(Data excerpts)
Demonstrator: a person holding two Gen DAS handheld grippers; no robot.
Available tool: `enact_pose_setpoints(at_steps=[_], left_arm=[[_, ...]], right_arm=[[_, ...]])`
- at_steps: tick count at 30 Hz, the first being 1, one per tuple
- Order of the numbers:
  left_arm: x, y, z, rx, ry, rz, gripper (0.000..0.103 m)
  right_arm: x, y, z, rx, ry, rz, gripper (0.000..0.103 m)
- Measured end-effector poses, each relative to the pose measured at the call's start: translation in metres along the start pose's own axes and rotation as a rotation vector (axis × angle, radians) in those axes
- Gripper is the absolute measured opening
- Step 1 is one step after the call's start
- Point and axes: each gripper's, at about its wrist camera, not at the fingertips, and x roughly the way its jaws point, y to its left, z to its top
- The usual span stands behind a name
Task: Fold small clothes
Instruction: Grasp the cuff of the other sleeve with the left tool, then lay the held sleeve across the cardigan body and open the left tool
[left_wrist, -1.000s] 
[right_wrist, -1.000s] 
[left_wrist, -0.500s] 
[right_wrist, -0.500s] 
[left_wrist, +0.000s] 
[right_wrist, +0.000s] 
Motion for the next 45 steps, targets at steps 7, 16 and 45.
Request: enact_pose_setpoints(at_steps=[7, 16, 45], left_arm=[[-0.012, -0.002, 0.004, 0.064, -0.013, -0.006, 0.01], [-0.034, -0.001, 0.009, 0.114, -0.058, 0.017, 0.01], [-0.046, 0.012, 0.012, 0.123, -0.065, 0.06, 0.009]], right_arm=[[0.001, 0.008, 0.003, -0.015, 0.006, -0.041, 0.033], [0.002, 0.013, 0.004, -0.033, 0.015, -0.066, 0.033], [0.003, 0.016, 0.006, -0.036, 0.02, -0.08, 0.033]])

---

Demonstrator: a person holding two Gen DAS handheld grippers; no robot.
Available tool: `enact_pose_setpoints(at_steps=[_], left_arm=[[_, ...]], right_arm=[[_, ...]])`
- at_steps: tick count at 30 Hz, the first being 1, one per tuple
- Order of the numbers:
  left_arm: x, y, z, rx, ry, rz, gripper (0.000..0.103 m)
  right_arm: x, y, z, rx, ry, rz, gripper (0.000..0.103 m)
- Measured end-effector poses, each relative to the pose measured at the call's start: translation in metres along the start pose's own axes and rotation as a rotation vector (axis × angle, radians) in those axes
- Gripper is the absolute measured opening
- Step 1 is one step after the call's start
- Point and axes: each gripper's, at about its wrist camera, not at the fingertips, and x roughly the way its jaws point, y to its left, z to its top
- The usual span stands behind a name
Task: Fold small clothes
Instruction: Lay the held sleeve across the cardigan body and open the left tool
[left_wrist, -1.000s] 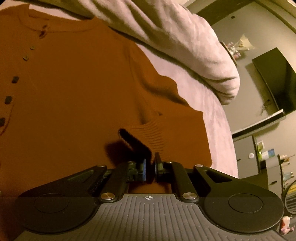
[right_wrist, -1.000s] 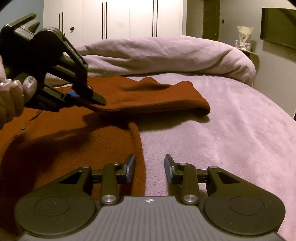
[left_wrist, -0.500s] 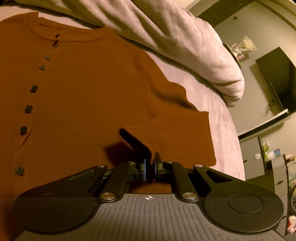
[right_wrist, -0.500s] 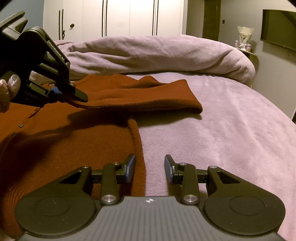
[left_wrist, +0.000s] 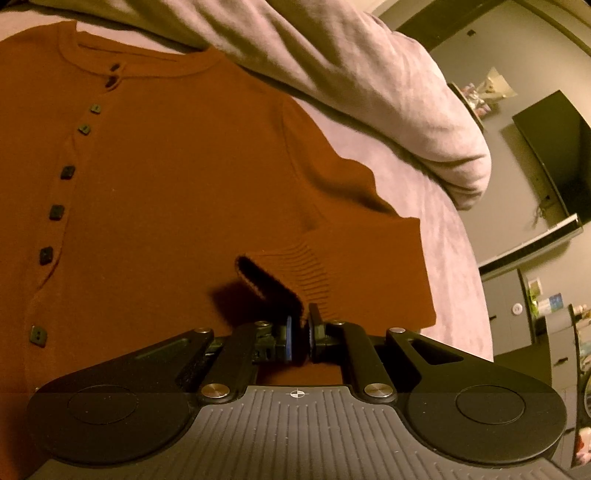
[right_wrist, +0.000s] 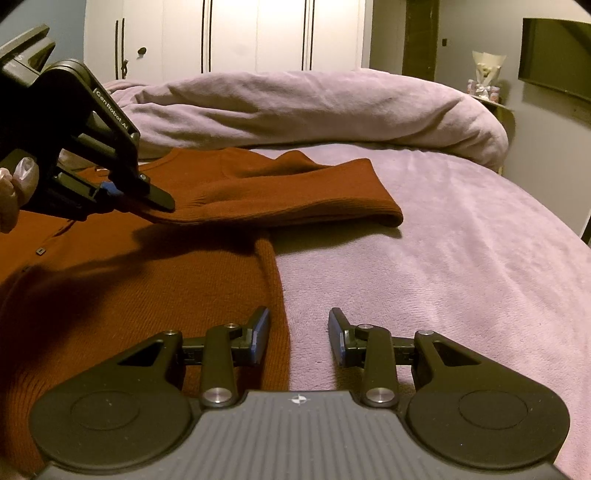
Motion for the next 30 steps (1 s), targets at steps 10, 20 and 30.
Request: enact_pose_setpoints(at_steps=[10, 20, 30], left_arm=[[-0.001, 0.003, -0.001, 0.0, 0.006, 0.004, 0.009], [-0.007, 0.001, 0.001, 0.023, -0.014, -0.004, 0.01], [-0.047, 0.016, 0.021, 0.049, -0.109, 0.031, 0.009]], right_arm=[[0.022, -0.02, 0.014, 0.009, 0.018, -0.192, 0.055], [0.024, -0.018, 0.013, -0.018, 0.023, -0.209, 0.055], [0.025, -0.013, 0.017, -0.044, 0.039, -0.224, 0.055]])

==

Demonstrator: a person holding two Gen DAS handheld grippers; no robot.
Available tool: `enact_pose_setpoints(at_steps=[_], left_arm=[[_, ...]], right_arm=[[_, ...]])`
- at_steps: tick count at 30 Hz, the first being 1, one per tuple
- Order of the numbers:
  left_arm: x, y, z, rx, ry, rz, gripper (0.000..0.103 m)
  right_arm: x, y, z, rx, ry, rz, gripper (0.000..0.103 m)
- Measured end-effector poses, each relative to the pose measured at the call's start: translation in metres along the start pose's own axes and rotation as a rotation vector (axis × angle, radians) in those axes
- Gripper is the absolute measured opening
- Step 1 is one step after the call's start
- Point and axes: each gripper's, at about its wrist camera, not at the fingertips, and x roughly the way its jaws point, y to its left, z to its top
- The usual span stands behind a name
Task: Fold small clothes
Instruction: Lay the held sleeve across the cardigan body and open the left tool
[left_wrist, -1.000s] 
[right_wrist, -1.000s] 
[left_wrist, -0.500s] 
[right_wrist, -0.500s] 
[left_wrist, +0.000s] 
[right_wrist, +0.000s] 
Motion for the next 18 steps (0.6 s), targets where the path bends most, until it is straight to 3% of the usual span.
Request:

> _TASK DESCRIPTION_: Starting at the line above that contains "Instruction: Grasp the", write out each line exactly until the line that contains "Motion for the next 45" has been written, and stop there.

> _WRITTEN RESPONSE_:
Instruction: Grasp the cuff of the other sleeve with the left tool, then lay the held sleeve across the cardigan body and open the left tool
[left_wrist, -1.000s] 
[right_wrist, -1.000s] 
[left_wrist, -0.500s] 
[right_wrist, -0.500s] 
[left_wrist, +0.000s] 
[right_wrist, +0.000s] 
Motion for the next 45 steps, targets at steps 7, 16 and 45.

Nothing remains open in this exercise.